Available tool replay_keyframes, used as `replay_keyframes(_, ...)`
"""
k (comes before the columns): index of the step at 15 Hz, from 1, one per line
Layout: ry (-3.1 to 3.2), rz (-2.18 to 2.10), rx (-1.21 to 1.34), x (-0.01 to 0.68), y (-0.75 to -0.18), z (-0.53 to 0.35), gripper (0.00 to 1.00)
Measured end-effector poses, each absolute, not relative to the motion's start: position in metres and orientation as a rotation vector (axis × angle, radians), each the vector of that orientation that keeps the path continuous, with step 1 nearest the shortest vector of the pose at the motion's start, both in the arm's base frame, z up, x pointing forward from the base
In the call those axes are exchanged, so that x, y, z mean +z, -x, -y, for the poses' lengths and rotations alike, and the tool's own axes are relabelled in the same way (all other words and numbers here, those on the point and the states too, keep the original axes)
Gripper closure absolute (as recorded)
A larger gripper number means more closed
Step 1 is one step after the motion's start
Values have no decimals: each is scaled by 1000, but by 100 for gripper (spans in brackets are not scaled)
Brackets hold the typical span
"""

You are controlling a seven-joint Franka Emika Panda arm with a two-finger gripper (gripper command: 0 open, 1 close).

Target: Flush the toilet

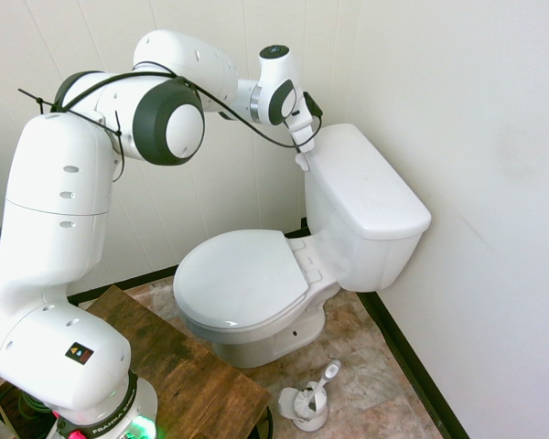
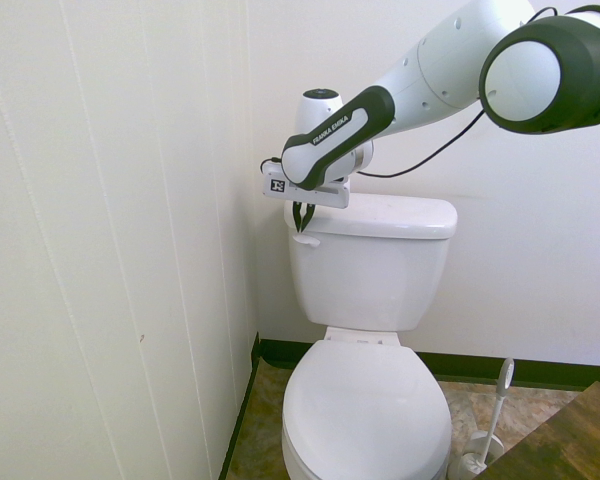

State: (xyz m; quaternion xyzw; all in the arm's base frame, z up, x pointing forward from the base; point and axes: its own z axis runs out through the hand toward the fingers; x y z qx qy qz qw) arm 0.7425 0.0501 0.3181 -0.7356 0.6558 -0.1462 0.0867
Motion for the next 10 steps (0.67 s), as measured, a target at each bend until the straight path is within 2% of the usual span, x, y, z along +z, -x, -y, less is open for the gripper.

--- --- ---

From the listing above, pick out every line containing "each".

→ **Task response**
Measured end-effector poses, each absolute, not relative to the motion's start: position in metres and orientation as a rotation vector (axis × angle, radians), each the vector of that orientation that keeps the path continuous, with step 1 nearest the shortest vector of the pose at the motion's start, both in the arm's base frame, z up, x pointing forward from the base
Values have no decimals: each is scaled by 1000, but by 100 for gripper (spans in brackets are not scaled)
Motion for the next 10 steps (0.67 s), as measured, a target at each bend until the straight path is within 2% of the usual span, x, y, z along +z, -x, -y, less is open for the gripper.

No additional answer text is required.